City Council committee hears testimony from major players in DHS overhaul.

Danieal Kelly, in an undated family photo, was starved to death at the age of 14. Nine people, including her parents and workers from DHS, were indicted in her death and alleged cover-up.
Danieal Kelly, in an undated family photo, was starved to death at the age of 14. Nine people, including her parents and workers from DHS, were indicted in her death and alleged cover-up.Read more

THE TRAGIC death of 14-year-old Danieal Kelly served as the impetus for the major overhaul of the city's Department of Human Services that was dissected at length before City Council's Health and Human Services Committee yesterday.

Kelly suffered from cerebral palsy. She died on a soiled mattress in her own feces, weighing 42 pounds, which is normal for a 5-year-old. Her emaciated body went undiscovered for hours until police and paramedics found it infested with maggots. Her mother, Andrea Kelly, is currently serving a 40-year prison term for murder.

If yesterday's jam-packed hearing demonstrated one thing, it was the serious disconnect between DHS top administrators and the people who are on the ground and in the homes every day.

Kelly's sad, short and painful life rocked the city and DHS, where more than 4,600 children are in social-services placement citywide.

According to DHS Commissioner Vanessa Garrett Harley, the overhaul was necessary. The path to child-welfare reform in Philadelphia started in 2006 with Kelly's case, following a scathing rebuke of DHS from the investigating grand jury. Then Mayor John Street created the Child Welfare Review Panel, which ultimately offered a total of 37 recommendations to fix DHS so that no more children fall through the cracks.

It's taken years for the implementation of those recommendations to go into effect, said Garrett Harley, but DHS's Improving Outcomes for Children initiative has been a critical first step.

"Prior to IOC, DHS child welfare practice involved a dual management system, meaning that families had a minimum of two main caseworkers, one from DHS and one from a private provider agency under contract with DHS to deliver services," said Garrett Harley.

"For a family with numerous children, the workers multiplied, and lack of communication between DHS and provider agencies abounded, often with negative consequences on the delivery of services."

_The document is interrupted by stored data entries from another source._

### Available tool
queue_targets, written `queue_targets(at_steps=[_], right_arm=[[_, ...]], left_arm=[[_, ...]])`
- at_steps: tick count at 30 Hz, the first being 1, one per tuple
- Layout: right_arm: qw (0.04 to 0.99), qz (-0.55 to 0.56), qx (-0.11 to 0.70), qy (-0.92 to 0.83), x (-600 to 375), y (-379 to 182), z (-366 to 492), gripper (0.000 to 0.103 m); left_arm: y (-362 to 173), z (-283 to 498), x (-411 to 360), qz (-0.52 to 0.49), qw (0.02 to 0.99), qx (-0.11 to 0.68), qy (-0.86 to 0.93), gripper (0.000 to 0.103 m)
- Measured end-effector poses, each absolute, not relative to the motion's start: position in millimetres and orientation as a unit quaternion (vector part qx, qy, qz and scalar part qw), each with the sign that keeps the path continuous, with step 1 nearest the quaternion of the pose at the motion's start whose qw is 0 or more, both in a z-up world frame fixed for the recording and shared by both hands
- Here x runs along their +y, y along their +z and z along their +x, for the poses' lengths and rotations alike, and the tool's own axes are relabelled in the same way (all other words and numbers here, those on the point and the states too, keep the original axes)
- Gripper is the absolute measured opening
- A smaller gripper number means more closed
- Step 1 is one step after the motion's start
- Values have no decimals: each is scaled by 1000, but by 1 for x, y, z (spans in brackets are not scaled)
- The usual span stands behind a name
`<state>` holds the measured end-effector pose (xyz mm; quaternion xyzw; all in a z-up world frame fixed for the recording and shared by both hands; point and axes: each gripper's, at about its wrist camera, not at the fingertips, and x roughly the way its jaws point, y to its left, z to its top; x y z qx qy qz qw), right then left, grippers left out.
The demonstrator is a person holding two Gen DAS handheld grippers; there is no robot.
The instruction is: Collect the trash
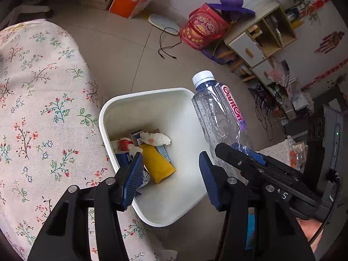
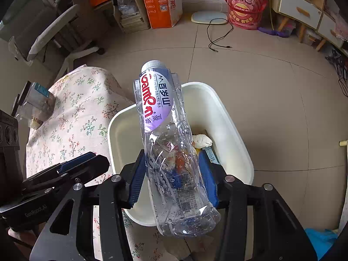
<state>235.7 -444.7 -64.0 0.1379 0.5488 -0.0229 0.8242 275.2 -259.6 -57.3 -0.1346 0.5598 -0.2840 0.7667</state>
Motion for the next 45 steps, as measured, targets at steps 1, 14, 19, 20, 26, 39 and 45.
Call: queue_targets(at_steps=[1,14,19,20,26,39,45], right_arm=[[822,139,552,-26,-446,-67,238,46],[823,123,553,-40,-445,-73,251,75],[828,133,543,-33,-447,-64,247,74],[830,134,541,-33,-447,-62,246,74],[866,125,484,-10,-430,-21,217,75],[930,50,364,-17,-349,47,90,87],[937,34,346,-23,-323,54,53,95]], left_arm=[[-58,277,-257,-136,766,561,-281,53],[-54,281,-231,-151,768,562,-268,53],[-50,278,-226,-148,771,560,-266,53],[-49,276,-224,-146,772,559,-265,53],[-27,260,-213,-105,796,544,-244,53],[48,161,-129,-32,892,425,-150,66],[53,104,-106,-23,907,398,-134,82]])
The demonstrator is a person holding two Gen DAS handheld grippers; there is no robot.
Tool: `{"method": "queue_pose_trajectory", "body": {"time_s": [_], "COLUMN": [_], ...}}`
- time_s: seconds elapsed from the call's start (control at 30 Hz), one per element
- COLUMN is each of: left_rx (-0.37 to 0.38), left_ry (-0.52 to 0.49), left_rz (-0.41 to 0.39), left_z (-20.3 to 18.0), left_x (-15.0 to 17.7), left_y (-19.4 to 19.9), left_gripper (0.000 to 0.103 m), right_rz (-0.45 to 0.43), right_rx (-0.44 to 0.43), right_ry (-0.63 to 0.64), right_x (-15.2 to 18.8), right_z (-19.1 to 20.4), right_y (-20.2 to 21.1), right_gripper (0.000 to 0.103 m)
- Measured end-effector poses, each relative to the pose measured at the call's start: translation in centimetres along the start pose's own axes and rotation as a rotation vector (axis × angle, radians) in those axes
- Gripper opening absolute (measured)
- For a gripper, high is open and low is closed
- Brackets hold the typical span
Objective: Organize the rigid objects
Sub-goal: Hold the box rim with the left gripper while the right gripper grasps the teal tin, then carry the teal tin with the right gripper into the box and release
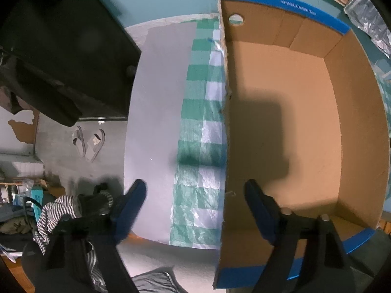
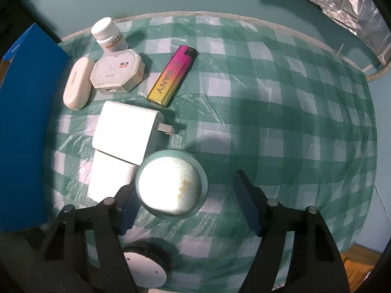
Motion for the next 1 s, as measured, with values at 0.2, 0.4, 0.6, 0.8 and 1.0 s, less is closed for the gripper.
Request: {"method": "queue_pose_trajectory", "body": {"time_s": [0.2,0.4,0.6,0.8,1.0], "left_rx": [0.019,0.088,0.101,0.127,0.139], "left_ry": [-0.01,-0.004,-0.047,-0.056,-0.073], "left_rz": [0.035,0.062,0.104,0.122,0.125], "left_z": [0.1,0.0,-1.4,-1.9,-2.0], "left_x": [-0.2,-0.4,-0.2,0.3,0.5], "left_y": [-0.9,-0.8,-1.3,-1.8,-2.0], "left_gripper": [0.06,0.046,0.028,0.022,0.022], "right_rz": [-0.01,-0.011,0.007,-0.01,-0.03], "right_rx": [-0.021,0.004,0.021,-0.007,-0.051], "right_ry": [0.0,0.015,0.003,0.024,0.092], "right_x": [-0.5,-0.7,-1.6,-1.8,-3.8], "right_z": [0.5,1.7,2.6,3.8,6.9], "right_y": [-0.3,0.0,1.6,4.5,7.1], "right_gripper": [0.05,0.044,0.044,0.044,0.044]}}
Point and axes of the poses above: each gripper's, at about its wrist camera, not at the fingertips, and y roughly against the way its jaws point, z to its left, x to its underside, the point moved 2 cm from there along -y, roughly the way its jaws point, and after that the axes turned 11 degrees about z, right-handed, at the moved point
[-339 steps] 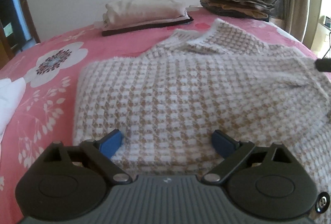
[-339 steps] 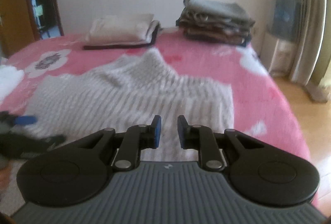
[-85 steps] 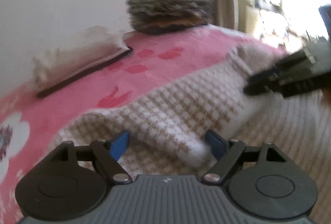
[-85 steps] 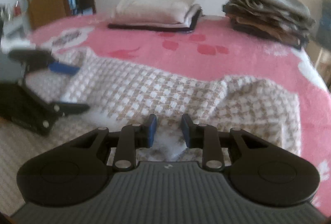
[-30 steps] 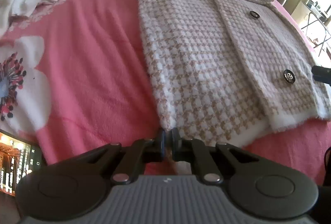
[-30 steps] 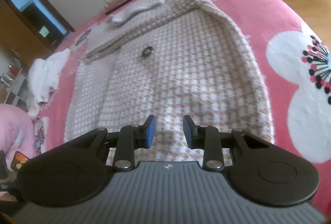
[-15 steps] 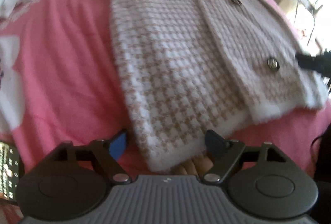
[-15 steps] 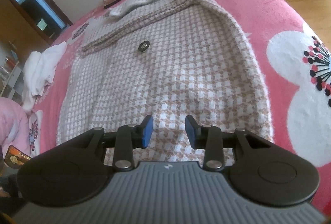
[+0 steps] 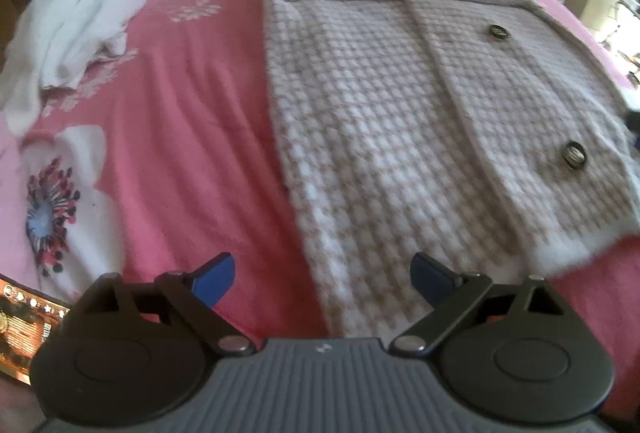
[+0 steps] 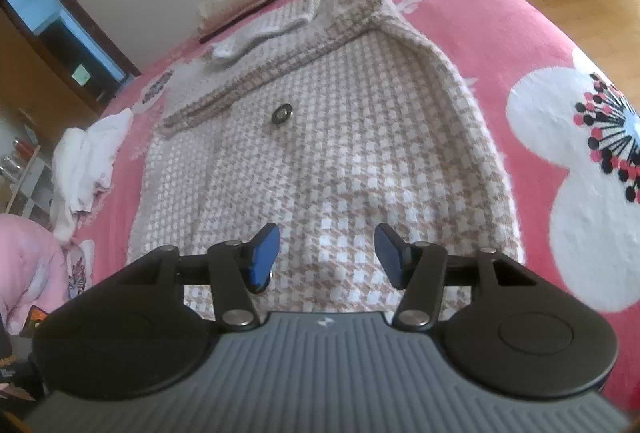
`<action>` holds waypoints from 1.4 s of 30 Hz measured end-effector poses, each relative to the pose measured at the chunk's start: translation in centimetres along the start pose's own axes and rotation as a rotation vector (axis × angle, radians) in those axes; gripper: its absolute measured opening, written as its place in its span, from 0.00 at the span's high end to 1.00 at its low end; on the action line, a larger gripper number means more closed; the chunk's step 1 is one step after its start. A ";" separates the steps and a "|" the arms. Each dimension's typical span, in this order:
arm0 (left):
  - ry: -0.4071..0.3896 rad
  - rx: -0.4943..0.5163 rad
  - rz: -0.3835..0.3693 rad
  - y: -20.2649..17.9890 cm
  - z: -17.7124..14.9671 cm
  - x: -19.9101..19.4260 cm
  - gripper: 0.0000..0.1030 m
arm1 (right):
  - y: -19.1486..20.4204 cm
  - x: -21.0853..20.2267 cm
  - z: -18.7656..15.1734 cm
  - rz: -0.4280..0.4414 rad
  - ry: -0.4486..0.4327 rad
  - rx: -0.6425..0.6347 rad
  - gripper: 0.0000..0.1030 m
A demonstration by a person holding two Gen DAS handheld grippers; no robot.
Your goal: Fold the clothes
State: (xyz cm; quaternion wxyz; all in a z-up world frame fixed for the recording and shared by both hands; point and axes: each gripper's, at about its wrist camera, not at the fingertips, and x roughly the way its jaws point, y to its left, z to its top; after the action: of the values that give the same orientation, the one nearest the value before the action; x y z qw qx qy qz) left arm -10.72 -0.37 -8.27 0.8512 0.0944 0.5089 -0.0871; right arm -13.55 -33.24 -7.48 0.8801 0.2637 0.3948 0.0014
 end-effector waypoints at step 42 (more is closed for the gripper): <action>0.100 -0.154 -0.111 2.4 -1.1 1.3 0.00 | 1.3 1.3 -4.2 0.257 0.225 0.316 0.21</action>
State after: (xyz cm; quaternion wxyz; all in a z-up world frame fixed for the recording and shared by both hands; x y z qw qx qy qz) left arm -10.43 2.17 -9.70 0.8233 0.0046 0.5604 -0.0900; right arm -15.29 -29.90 -10.04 0.7710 0.4445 0.4488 0.0812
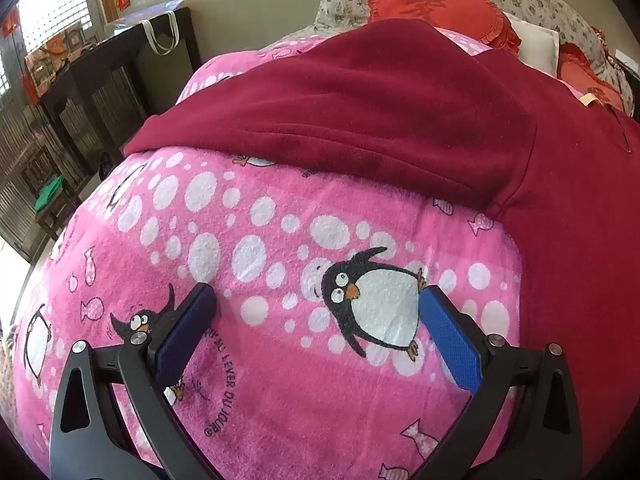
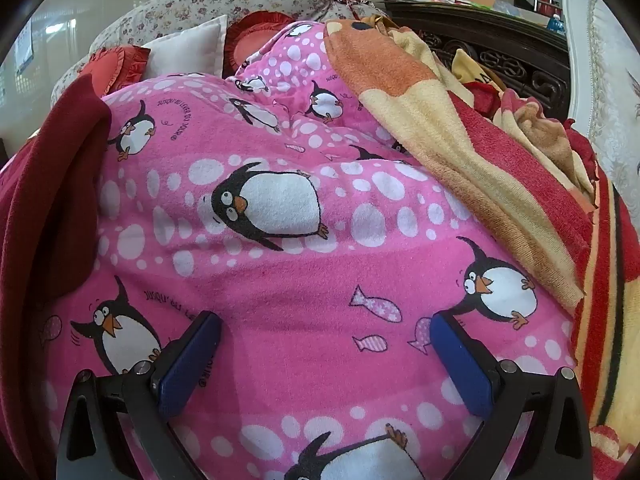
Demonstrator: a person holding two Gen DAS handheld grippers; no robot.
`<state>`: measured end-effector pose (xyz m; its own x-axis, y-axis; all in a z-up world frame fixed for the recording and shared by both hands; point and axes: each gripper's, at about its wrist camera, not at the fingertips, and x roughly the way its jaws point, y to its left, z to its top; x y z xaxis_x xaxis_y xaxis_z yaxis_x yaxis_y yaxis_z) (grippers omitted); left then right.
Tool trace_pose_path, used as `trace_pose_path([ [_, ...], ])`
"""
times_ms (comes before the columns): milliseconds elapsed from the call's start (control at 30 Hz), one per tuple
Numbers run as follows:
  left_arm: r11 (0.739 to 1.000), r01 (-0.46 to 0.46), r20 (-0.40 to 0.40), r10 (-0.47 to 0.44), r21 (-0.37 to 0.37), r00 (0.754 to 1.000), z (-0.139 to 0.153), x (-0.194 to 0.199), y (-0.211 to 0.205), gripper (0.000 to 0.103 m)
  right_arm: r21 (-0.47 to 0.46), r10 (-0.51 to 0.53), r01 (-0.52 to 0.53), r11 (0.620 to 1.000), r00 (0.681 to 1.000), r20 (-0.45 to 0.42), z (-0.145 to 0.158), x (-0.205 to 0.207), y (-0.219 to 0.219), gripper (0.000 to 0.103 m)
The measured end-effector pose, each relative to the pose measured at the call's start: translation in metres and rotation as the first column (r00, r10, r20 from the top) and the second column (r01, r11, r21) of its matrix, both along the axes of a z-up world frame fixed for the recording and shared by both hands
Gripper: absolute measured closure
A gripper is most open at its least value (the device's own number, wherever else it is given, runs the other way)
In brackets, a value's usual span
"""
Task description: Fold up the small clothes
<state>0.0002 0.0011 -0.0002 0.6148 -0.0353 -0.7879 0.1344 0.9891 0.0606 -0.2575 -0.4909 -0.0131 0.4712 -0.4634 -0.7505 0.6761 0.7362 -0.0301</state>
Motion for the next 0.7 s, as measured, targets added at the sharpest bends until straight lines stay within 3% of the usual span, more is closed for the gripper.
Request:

But under the new plan, DHS now consists of a single case management system, in which a family would work with a single case manager, located close to the home of the family receiving the services.

DHS has promised no employees will be laid off with the transition to the new system, but many are skeptical, and more are fed up.

Charles Younger, a DHS social worker, said his colleagues feel overburdened by the change and that there is confusion about roles when it comes to working with the new service providers, known as Community Umbrella Agencies, or CUAs. He says CUA workers are less experienced than the DHS workers who - in some cases - benefit from decades of institutional knowledge.

"This system-wide misunderstanding was exacerbated by the fact that everyone in DHS was already stretched thin dealing with their current caseloads," said Younger.

Currently, about half of DHS cases go to the CUAs, said Garrett Harley. The goal for 2015 is to transition the remaining half to the CUAs.